Research led by Professor Sir Magdi Yacoub include tissue engineering heart valves, myocardial regeneration, novel left ventricular assist devices and wireless sensors with collaborations within Imperial College, nationally and internationally.
He has a passion for readdressing inequalities in global healthcare delivery with a focus on developing cardiac services in many countries including Egypt, The Gulf region, Jamaica, Ethiopia, Mozambique Rwanda and Uganda. Here his teams at Chain of Hope link experts together around the world to bring life-saving treatments to children in developing and war-torn countries. Continuing his desire to make healthcare accessible to all, his Centre in Aswan, offers state-of-the art medical services, free of charge to all patients regardless of colour, religion, or gender and trains a generation of young Egyptian doctors, nurses, scientists, and technicians at the highest international standards.
Among his honours he was awarded Knighthood for his services to medicine and surgery in 1992 and awarded the Order of Merit by Her Majesty Queen Elizabeth II in the 2014 New Year’s Honours list. He was awarded Fellowship of the Academy of Medical Sciences in 1998 and Fellowship of The Royal Society in 1999. In 2011 he was awarded the Order of the Nile for Science and Humanity and the prestigious Lister Medal in 2015 in recognition of his contribution to surgical science and in 2022 he became honorary Chancellor of the British University in Egypt (BUE)
Alexandra Glazier
Panelist
Alex is President & CEO of New England Donor Services, the nonprofit Organ Procurement Organization responsible for coordinating organ donation for transplantation in a six state region.

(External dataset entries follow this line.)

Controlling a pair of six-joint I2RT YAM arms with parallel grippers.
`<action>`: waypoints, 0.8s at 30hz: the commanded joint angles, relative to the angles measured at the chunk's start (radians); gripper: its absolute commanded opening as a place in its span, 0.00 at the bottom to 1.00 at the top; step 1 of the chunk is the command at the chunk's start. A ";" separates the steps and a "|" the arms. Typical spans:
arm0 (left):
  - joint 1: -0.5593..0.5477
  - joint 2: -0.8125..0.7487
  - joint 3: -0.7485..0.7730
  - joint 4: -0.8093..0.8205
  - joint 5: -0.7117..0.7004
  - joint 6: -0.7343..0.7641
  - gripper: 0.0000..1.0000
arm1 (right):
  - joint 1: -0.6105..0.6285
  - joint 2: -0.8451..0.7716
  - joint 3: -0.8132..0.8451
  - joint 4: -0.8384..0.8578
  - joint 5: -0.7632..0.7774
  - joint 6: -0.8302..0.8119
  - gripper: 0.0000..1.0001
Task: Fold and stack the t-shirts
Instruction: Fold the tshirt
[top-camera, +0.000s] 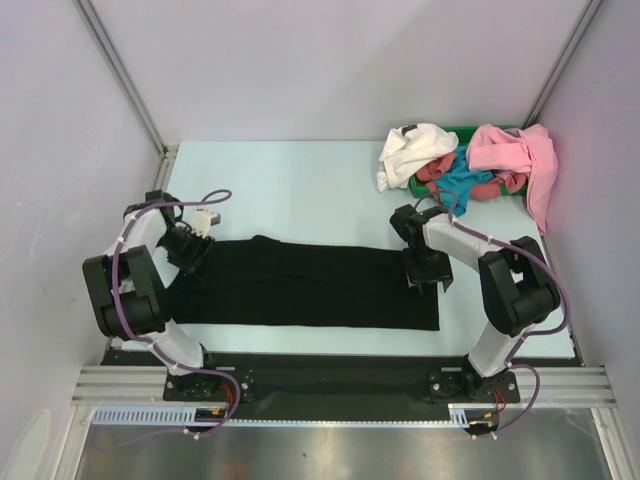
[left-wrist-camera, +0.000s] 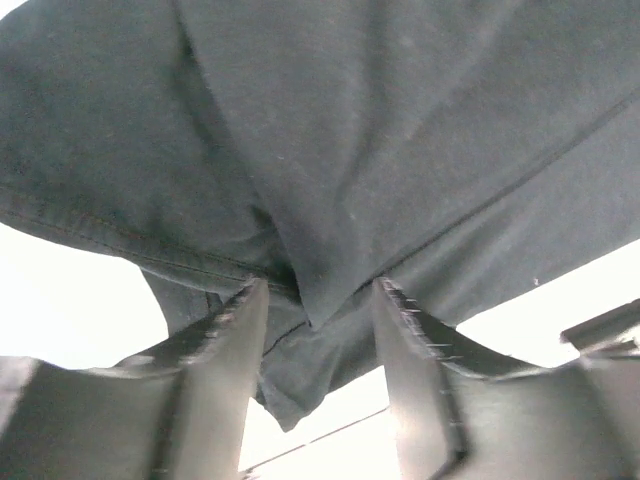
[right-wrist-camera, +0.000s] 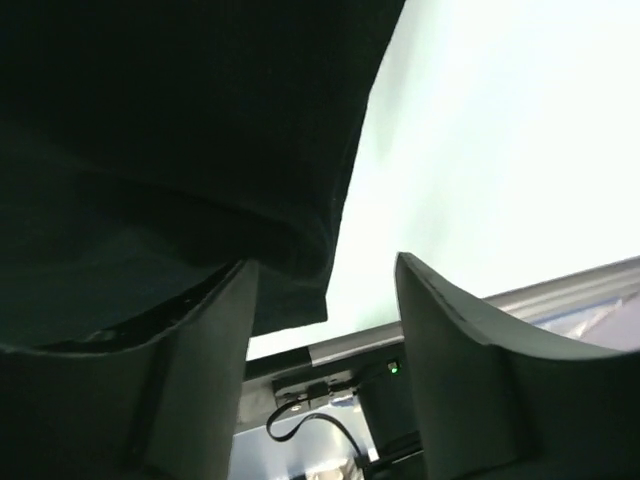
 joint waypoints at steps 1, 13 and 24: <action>0.010 -0.051 0.063 -0.063 0.076 0.049 0.57 | -0.016 -0.094 0.086 -0.035 -0.041 -0.044 0.64; 0.121 0.079 0.187 0.182 -0.039 -0.348 0.64 | -0.262 0.010 0.127 0.270 -0.305 -0.106 0.52; 0.116 0.243 0.200 0.306 -0.072 -0.420 0.68 | -0.295 0.135 0.095 0.427 -0.292 -0.103 0.35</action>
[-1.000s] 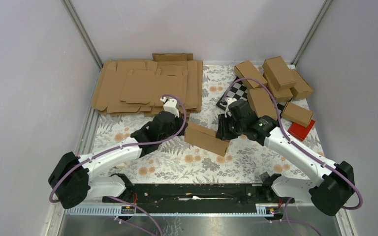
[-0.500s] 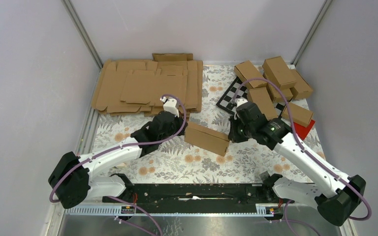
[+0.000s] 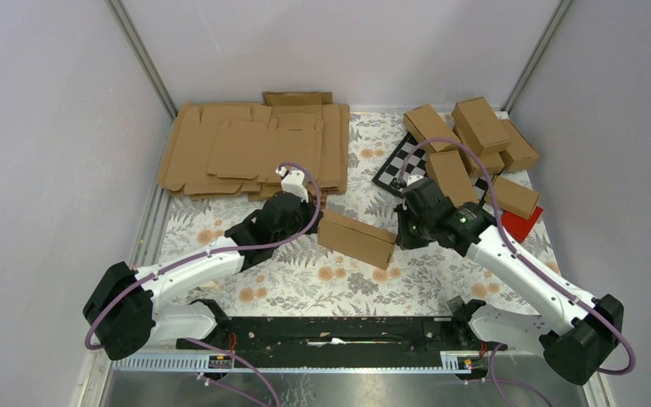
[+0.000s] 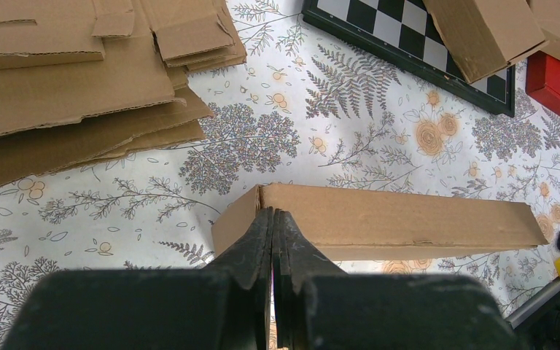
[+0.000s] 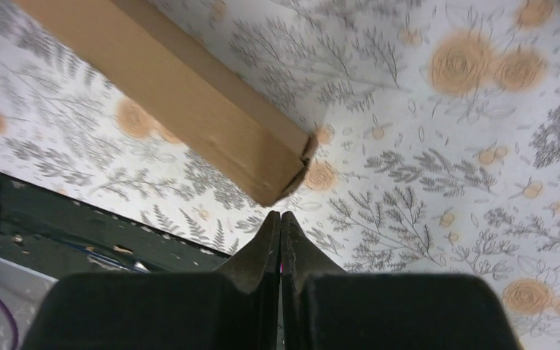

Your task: Fold the paper box

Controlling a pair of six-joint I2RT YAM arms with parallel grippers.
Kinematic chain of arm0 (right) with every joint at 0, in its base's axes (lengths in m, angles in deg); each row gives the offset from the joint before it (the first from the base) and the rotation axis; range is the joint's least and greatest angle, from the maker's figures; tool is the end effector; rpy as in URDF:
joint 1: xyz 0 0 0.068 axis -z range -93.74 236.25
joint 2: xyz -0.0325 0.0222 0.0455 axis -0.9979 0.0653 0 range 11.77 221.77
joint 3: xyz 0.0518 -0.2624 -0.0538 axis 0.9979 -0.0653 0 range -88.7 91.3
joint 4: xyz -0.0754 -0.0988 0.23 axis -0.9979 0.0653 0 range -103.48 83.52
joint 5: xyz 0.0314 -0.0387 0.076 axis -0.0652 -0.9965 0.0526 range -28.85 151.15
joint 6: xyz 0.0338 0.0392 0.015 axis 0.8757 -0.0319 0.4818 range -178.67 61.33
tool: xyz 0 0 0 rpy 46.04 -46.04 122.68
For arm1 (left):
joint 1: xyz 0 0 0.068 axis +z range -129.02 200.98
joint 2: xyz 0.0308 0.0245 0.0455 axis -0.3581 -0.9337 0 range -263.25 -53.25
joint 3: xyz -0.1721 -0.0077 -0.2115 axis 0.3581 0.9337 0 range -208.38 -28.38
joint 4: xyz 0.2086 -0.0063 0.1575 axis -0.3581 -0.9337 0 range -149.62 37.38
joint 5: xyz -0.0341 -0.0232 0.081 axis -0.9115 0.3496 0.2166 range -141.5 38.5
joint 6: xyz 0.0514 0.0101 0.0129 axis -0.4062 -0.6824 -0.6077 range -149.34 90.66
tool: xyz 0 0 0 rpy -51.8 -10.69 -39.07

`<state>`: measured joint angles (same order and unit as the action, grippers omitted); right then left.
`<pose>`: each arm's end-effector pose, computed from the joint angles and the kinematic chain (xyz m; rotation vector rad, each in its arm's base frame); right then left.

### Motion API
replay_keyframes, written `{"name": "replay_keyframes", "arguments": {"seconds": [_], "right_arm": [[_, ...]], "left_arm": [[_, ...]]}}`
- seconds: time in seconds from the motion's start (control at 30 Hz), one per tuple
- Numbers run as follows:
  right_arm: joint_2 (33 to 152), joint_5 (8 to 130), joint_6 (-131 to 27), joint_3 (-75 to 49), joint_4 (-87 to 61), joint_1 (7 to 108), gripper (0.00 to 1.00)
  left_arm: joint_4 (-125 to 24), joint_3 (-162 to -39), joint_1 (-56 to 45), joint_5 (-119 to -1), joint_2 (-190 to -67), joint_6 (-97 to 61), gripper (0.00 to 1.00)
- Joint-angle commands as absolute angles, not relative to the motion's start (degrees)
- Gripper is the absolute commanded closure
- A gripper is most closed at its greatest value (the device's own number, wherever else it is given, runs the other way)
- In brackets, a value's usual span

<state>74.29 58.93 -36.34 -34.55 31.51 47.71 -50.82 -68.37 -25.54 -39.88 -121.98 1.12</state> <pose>0.1688 0.1327 0.2836 -0.3426 2.5215 0.3843 0.1875 -0.1873 0.2450 0.1625 2.0843 -0.6305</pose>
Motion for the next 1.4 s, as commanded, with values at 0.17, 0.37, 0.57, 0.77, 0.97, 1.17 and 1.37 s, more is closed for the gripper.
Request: {"name": "replay_keyframes", "arguments": {"seconds": [0.17,0.37,0.57,0.77,0.97,1.17,1.37], "right_arm": [[77.0,56.5,-39.1,-25.4,31.4,47.3,1.0],[77.6,58.7,-37.2,-34.8,27.1,47.3,1.0],[78.0,58.1,-37.4,-34.8,27.8,47.4,1.0],[77.4,57.6,-45.1,-24.5,32.5,47.4,0.22],[79.0,71.4,-53.3,-20.8,30.3,47.4,0.01],[82.5,71.0,-54.3,-21.8,22.6,47.3,0.0],[90.6,74.0,-53.9,-20.3,19.2,47.2,0.0]], "left_arm": [[-55.3,-66.9,-25.7,-39.5,-121.6,0.2,1.0],[-55.2,-67.1,-25.7,-39.5,-122.0,0.2,1.0],[-54.8,-67.3,-25.7,-39.9,-122.5,-0.1,1.0],[-54.8,-67.3,-25.6,-39.9,-121.8,-0.3,1.0],[-54.6,-67.3,-25.7,-40.2,-120.7,-0.5,1.0],[-54.5,-67.0,-25.6,-40.2,-120.4,-0.7,1.0],[-54.4,-66.6,-25.7,-40.4,-120.1,-1.1,1.0]]}}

NEDS serves over 200 hospitals, 14 transplant centers and a population of 14 million people. Since Alex stepped into the Executive role in 2015, the number of organs transplanted from donors in the region has increased by 84%. In 2021 NEDS successfully completed the first OPO merger in decades. NEDS has been named as a top 100 Female Led Business by the Boston Globe and the Commonwealth Institute for 5 years in a row (2018-2022).

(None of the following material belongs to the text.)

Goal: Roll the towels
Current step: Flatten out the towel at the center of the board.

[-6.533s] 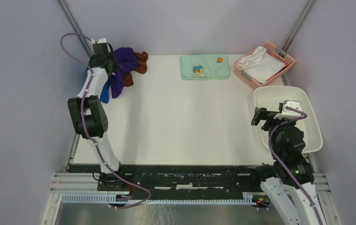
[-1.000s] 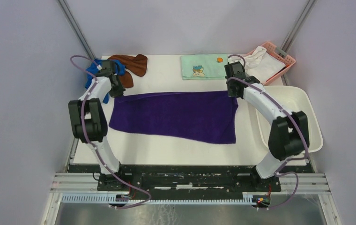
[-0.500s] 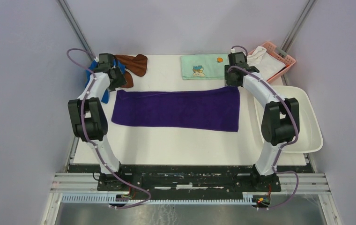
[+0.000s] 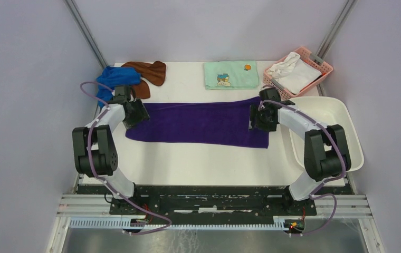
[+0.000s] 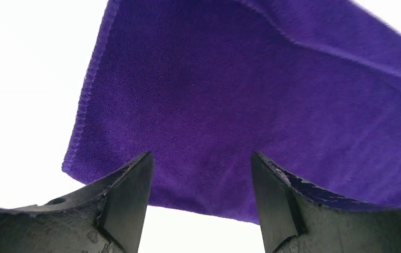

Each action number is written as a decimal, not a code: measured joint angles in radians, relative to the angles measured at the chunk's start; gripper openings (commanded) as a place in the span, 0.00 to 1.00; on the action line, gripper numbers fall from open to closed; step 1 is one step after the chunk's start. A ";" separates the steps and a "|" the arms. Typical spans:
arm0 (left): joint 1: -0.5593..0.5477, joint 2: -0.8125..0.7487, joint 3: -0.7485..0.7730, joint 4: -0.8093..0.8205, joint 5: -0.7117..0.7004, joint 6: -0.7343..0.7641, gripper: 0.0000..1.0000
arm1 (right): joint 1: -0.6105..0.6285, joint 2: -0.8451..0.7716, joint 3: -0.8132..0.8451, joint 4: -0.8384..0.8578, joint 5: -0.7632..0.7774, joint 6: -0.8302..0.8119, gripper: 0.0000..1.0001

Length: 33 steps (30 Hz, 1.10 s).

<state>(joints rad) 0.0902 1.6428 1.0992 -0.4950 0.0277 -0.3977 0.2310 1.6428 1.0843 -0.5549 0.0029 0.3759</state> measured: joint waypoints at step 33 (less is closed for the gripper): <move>0.211 -0.278 -0.172 -0.060 -0.094 -0.022 0.65 | -0.024 -0.161 -0.280 0.051 -0.068 0.097 0.79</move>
<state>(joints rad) 0.3016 1.3647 0.9272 -0.5545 -0.0662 -0.4194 0.2073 1.4815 0.8040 -0.5034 -0.0654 0.4728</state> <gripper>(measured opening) 0.739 0.791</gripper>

Alex is a recognized thought leader on transplant policy, law and ethics having held numerous leadership positions including Chair of the OPTN Ethics Committee, Chair of the OPTN Policy Oversight Committee, and two appointments to the U.S. Secretary of Health and Human Services, Advisory Committee on Organ Transplantation. Alex serves on several Boards including Donate Life America and worked on the venture with Apple to enable donor registration through the iPhone.
Alex is an assistant professor at Brown University where she teaches courses in health law and public health leadership. Previously, Alex practiced law at the firm Ropes & Gray. Alex holds an undergraduate degree in bioethics from Brown University and a JD-MPH magna cum laude from Boston University.